De volgende belangrijke handfuncties worden van het begin af aan getraind:

  • cylindergreep (prehensive grip), in middenstand, supinatie en pronatie;
  • lumbricalesgreep (static pinch), om een smal blokje;
  • grote greep (bolgreep), om een dik blokje;
  • cylindergreep met brachiatie (clinging grip), in middenstand, supinatie en pronatie;
  • steunfunctie (push-ups), zijwaarts en voorwaarts;
  • maximale abductie en anteflexie van de arm, actief en in steunfunctie, zodra toestemming voor abductie is gegeven.

Opvang van problemen

Een facilitatie-oefenprogramma vol­gens de Houdingsweerstand-therapie Bugnet komt aan verschillende pro­blemen gelijktijdig tegemoet: 

  • Stimuleren motoriek en botgroei
    De paretische hand (die een ongunsti­ge prognose heeft) krijgt van het begin af aan de grootste aandacht. Op pri­maire reflectoire grijp- en steunfunc­ties wordt voortdurend een beroep ge­daan om zowel reflectoire motorische reacties als de botgroei te stimuleren.
  • Maximale training.
    Een maximale cocontractie wordt op­geroepen als reactie op het geven van maximale weerstand uitgaande van de gefixeerde paretische hand, arm en schouder, in een uitgangshouding met gesloten ketens.
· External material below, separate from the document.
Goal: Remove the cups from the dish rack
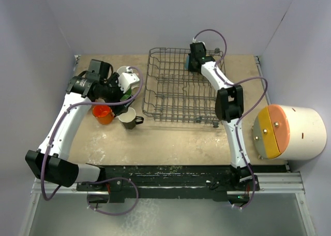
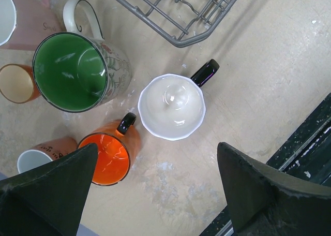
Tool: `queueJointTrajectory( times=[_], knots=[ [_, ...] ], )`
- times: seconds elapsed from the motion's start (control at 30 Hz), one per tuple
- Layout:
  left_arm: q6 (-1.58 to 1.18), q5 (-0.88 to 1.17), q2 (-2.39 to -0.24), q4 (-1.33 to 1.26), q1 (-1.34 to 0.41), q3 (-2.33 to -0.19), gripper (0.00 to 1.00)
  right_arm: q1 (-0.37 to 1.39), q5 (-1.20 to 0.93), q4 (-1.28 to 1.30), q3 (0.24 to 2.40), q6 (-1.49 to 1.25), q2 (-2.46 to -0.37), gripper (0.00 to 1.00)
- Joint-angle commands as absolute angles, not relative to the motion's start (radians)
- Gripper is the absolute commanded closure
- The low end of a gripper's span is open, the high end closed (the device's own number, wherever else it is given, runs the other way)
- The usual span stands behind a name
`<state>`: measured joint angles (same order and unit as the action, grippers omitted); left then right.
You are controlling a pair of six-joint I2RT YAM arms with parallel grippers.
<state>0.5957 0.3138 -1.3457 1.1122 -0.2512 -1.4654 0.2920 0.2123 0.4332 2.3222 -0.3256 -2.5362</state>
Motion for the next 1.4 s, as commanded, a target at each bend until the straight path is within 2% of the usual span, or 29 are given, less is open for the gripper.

In de totaliteitsoefening wordt een 'overflow of excitation' op deze wijze bevorderd ter maxi­male stimulatie.
  • Tegengaan van contracturen
     In een uitgangshouding met wervelko­lom, schoudergordel, arm en hand in gecorrigeerde (of overgecorrigeerde) stand, volgehouden gedurende de oe­feningen, wordt contractuurvorming tegengegaan.
  • Intensiveren motorische reactie
    Een extra beroep wordt op de sensibi­liteit gedaan door middel van muscu­laire manipulaties op de paretische spiergroepen om de motorische reac­tie ter plaatse te intensiveren.
  • Vermijden van lange hospitalisatie
    Kinderen kunnen thuis door ouders of huisgenoten worden geoefend, daar het oefenprogramma eenvoudig te le­ren en uit te voeren is onder begelei­ding van een fysiotherapeut.
  • Weinig belastend
    De oefeningen verlopen min of meer automatisch en zijn om die reden psy­chisch weinig belastend. De motori­sche reacties komen voor een groot deel op reflectoire wijze tot stand.

 

Uitvoering van het oefenprogramma

Het facilitatie-oefenprogramma voor het zesjarige meisje met een rechtzijdige Plexus Brachialis laesie was geba­seerd op de handleiding Houdings-weerstandtherapie Bugnet van W. van Gunsteren e.a. (19783). Het program­ma bestond uit oefeningen, ontleend aan Hoofdstuk I van de handleiding. Deze oefeningen worden hieronder in het kort weergegeven, onder verwij­zing (in cursief) naar de uitvoerige be­schrijving in de handleiding:

  • Oef. met cylindergreep, in middenpo­sitie en in supinatie (niet afgebeeld, verg. handleiding I. U).
  • Oef. met cylindergreep in pronatie, zie afb 2 (verg. 1.12).
  • Oef. met lumbricalesgreep, zie afb. 3 (verg. 1.13).
  • Oef. met grote greep in duwpatroon (niet afgebeeld, verg. 1.14).
  • Oef. met vingerextensie, duwend (niet afgebeeld, verg. 1.15).
  • Oef. met cylindergreep met brachia­tie, zie afb. 4, (verg. 1.6,1.10).

plexus-laesie-fig-234

Naar gelang het herstel vorderde en er kracht terug kwam in de bovenarm en de schouder, konden de opsteun - oefeningen meer aandacht krijgen, evenals de maximale abductie en anteflexie van de arm:

  • Oef. met opsteunen zijwaarts, zie afb. 5 (verg. 1.4)
  • Oef. met opsteunen voorwaarts, zie afb. 6 (verg. I.8a).
  • Oef. met maximale abductie en anteflexie van de arm, actief, zie afb. 7 (verg. A.15).
  • Oef. met maximale abductie en anteflexie van de arm tegen weerstand (niet afgebeeld, verg. 1.3,1.8b).